- Exercise material:

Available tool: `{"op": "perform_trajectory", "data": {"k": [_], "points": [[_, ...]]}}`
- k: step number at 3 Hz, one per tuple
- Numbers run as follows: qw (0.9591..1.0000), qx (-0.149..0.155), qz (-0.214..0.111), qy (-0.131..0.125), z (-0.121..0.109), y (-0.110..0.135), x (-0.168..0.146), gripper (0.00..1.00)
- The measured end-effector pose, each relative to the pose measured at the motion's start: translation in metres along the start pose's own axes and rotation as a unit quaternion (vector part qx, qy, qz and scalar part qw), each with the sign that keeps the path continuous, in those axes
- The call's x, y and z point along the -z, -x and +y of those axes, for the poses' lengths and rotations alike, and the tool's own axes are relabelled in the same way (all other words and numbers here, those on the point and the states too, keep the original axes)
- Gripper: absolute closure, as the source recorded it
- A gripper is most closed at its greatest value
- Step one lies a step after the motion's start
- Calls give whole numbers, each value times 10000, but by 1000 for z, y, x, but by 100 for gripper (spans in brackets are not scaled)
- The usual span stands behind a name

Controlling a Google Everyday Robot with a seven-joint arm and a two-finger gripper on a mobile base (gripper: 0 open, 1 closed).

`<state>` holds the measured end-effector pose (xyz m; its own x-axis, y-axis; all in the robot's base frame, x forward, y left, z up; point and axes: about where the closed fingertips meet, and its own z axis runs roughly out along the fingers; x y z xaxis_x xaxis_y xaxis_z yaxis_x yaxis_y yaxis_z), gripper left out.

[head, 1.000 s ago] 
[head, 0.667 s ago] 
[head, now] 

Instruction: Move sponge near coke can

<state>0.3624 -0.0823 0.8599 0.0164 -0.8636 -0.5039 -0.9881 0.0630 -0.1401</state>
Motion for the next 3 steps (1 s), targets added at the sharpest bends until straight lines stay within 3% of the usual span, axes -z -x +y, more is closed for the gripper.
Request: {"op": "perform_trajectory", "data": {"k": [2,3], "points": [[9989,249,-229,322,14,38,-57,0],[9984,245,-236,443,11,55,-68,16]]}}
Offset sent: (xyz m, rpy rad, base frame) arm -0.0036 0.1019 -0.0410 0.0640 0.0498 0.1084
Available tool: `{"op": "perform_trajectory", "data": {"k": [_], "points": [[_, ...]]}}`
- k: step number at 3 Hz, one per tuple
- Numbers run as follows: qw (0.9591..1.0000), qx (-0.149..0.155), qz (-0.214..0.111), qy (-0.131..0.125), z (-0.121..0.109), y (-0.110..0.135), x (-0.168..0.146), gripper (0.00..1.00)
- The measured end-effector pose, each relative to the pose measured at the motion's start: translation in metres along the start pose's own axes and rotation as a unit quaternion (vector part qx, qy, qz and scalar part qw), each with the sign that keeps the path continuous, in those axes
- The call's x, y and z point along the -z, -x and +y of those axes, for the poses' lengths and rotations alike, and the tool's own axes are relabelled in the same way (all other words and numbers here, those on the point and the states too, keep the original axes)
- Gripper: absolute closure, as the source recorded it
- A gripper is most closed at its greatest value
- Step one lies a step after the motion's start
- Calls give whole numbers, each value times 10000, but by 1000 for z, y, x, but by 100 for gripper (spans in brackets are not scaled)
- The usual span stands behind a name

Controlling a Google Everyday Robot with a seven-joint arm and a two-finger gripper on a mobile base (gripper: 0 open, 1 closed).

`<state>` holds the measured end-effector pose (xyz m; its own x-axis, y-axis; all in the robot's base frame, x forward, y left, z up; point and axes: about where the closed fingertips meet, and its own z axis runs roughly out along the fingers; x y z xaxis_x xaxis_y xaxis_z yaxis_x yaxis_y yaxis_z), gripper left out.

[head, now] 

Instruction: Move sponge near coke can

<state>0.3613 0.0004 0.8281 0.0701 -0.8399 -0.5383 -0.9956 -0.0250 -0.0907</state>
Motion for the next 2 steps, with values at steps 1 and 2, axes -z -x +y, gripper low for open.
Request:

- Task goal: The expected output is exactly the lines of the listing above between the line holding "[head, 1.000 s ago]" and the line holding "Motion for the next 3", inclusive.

- Solution for this exercise:
[head, 1.000 s ago] 
[head, 0.667 s ago] 
[head, now] 

Instruction: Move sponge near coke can

<state>0.3624 -0.0823 0.8599 0.0164 -0.8636 -0.5039 -0.9881 0.0630 -0.1401</state>
Motion for the next 3 steps (1 s), targets added at the sharpest bends until straight lines stay within 3% of the usual span, axes -z -x +y, more is closed for the gripper.

Work on this exercise is done.